La pensée de Heller revêt très-volontiers la forme de lied (1). Beaucoup de ses pièces, quel que soit le nom qu'il a cru devoir leur donner, sont bien des lieder dans le sens le plus élevé. Cette forme, tout allemande, est une des plus heureuses qu'on ait imaginées en dehors des formes classiques; c'est un cadre de proportions modestes, mais dans lequel des artistes de génie comme Schubert, Mendelssohn et Schumann ont souvent renfermé tout un drame. L'œuvre 73 de Heller est bien intéressante à ce titre : rien de plus suave que son Chant du berceau, de plus dramatique que son Chant du soldat et de plus vigoureux que le Chant du chasseur. Ces trois petits poëmes sont exquis.

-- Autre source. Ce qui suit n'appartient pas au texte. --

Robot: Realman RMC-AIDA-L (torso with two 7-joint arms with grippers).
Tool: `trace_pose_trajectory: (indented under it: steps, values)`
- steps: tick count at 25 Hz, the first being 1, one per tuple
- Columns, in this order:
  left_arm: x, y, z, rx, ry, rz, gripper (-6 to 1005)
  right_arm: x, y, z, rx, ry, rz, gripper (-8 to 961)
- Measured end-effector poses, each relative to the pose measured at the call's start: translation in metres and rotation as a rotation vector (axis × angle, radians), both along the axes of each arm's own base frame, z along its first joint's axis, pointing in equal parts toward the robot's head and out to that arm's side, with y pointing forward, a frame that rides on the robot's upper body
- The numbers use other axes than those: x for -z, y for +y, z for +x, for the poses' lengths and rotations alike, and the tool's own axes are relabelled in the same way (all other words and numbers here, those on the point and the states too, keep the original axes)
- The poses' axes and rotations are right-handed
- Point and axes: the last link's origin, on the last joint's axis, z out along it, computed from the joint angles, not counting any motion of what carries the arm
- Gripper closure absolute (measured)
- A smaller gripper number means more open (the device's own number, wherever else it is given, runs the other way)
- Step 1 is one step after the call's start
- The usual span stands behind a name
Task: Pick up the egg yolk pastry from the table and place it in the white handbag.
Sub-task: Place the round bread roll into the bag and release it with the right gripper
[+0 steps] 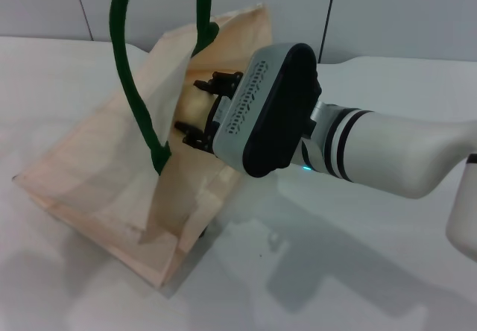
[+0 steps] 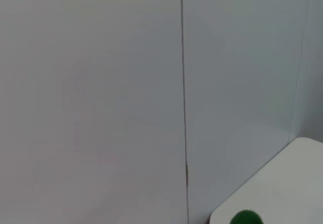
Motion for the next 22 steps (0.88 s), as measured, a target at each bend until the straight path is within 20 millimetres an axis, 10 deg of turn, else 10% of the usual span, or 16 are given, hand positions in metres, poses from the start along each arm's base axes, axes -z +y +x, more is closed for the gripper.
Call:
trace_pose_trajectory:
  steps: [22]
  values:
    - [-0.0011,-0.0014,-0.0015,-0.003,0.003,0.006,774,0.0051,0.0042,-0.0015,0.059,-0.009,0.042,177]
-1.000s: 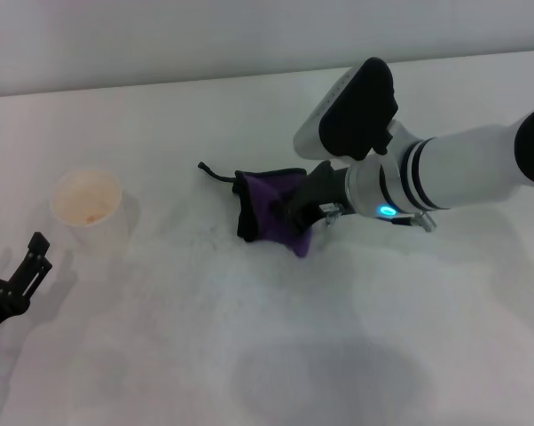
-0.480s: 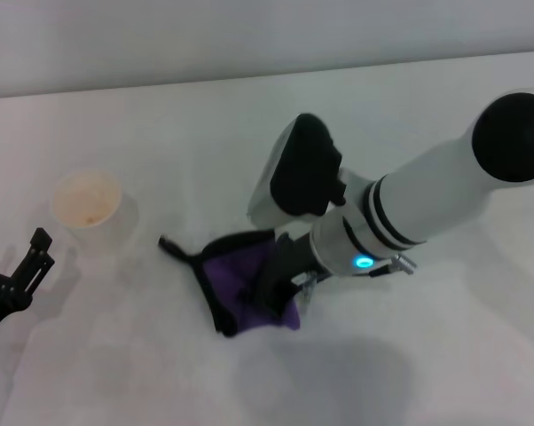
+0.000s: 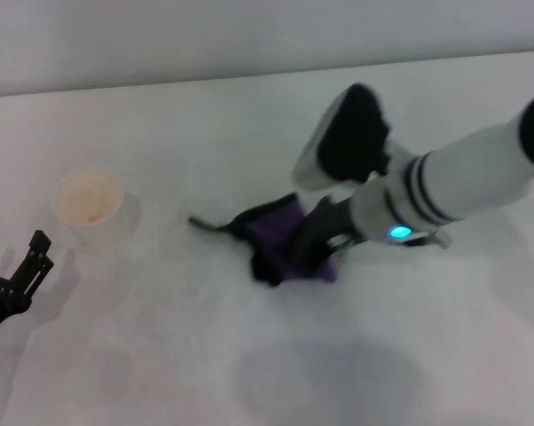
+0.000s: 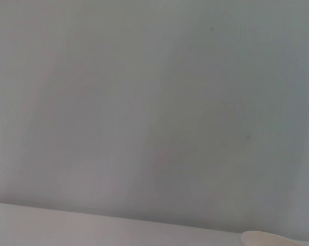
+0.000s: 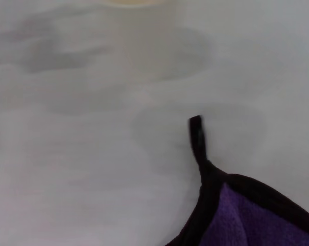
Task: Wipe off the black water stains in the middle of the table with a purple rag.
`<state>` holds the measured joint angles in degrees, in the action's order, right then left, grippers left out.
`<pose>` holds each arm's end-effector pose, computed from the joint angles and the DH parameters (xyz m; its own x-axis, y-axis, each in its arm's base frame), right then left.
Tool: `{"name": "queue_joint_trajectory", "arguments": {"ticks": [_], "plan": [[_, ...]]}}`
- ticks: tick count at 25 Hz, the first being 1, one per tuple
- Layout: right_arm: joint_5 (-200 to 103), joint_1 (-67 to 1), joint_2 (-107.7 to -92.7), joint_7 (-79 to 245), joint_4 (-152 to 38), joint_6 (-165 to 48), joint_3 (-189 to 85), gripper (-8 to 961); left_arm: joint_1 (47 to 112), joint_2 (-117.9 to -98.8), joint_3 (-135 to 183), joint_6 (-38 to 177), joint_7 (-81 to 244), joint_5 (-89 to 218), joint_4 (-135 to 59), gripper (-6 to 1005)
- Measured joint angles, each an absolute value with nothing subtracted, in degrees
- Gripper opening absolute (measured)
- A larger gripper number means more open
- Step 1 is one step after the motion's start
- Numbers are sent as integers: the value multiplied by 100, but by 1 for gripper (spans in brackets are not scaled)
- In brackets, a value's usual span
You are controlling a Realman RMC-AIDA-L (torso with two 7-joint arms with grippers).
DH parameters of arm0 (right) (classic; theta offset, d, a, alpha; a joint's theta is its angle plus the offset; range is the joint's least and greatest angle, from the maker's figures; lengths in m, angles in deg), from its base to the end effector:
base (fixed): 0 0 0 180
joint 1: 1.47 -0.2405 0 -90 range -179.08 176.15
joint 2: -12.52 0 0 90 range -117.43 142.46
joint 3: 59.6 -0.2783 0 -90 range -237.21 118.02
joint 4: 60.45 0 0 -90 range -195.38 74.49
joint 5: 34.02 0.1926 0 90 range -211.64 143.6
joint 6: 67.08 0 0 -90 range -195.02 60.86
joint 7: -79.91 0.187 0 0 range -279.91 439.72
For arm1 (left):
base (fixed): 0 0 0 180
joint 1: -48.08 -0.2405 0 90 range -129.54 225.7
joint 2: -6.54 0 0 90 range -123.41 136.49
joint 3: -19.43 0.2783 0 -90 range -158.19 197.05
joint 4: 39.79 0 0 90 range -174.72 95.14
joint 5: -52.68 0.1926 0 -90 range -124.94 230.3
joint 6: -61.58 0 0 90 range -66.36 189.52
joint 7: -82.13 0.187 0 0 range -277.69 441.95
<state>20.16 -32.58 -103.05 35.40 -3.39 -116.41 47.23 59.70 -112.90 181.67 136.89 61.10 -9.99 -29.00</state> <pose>0.2457 0.3540 -0.1399 0.8724 -0.4806 0.0893 -0.4188 -0.8291 -0.3704 -0.3523 0.2681 -0.0668 0.5447 0.1357 0.8276 0.8254 -0.2616 -0.5003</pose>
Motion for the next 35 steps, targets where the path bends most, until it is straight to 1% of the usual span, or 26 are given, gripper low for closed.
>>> {"name": "queue_joint_trajectory", "arguments": {"ticks": [6,12,25,30,35], "plan": [[1713,-3003,-10266,3282,-295,-11807,3965,63,5970,-11290,18167,13690,6107,-998,-2898,887],[1758,-2842,-10272,3091,-134,-12173,3577,66,5979,-11290,18167,13690,6116,-998,-2899,888],[2129,-2753,-10314,2425,48,-12255,3718,71,5976,-11290,18167,13749,6096,-1050,-2899,887],[2270,-2696,-10301,2334,91,-12154,3669,245,5977,-11290,18167,13756,6093,-1059,-2898,887],[2421,-2623,-10282,2325,346,-12219,3378,361,5967,-11282,18167,13765,6094,-1076,-2899,887]]}}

Heller peint volontiers la chasse. Dans ses Bois, il n'a eu garde d'y manquer; il a écrit un morceau de chasse (op. 102) et enfin la Chasse, étude caractéristique (op. 29). Ce morceau remarquable a été, pour ainsi dire, la première pièce de Heller que le 'public ait appréciée et adoptée. Pendant longtemps les amateurs, les artistes même ne connaissaient que la Chasse, le reste passait inaperçu. Même encore certaines personnes ne se doutent pas qu'à côté de la Chasse, il y a une montagne de belle et charmante musique, où l'auteur a mis tout son cœur, déployé les plus rares qualités inventives, la sensibilité la plus exquise. Heller est l'auteur de la Chasse, comme autrefois, en France, Schuberth était l'auteur de la Sérénade. On ne saurait

(1) Heller a écrit dans sa jeunesse une cinquantaine de lieder qui n'ont jamais été publiés, ni en Allemagne ni en France.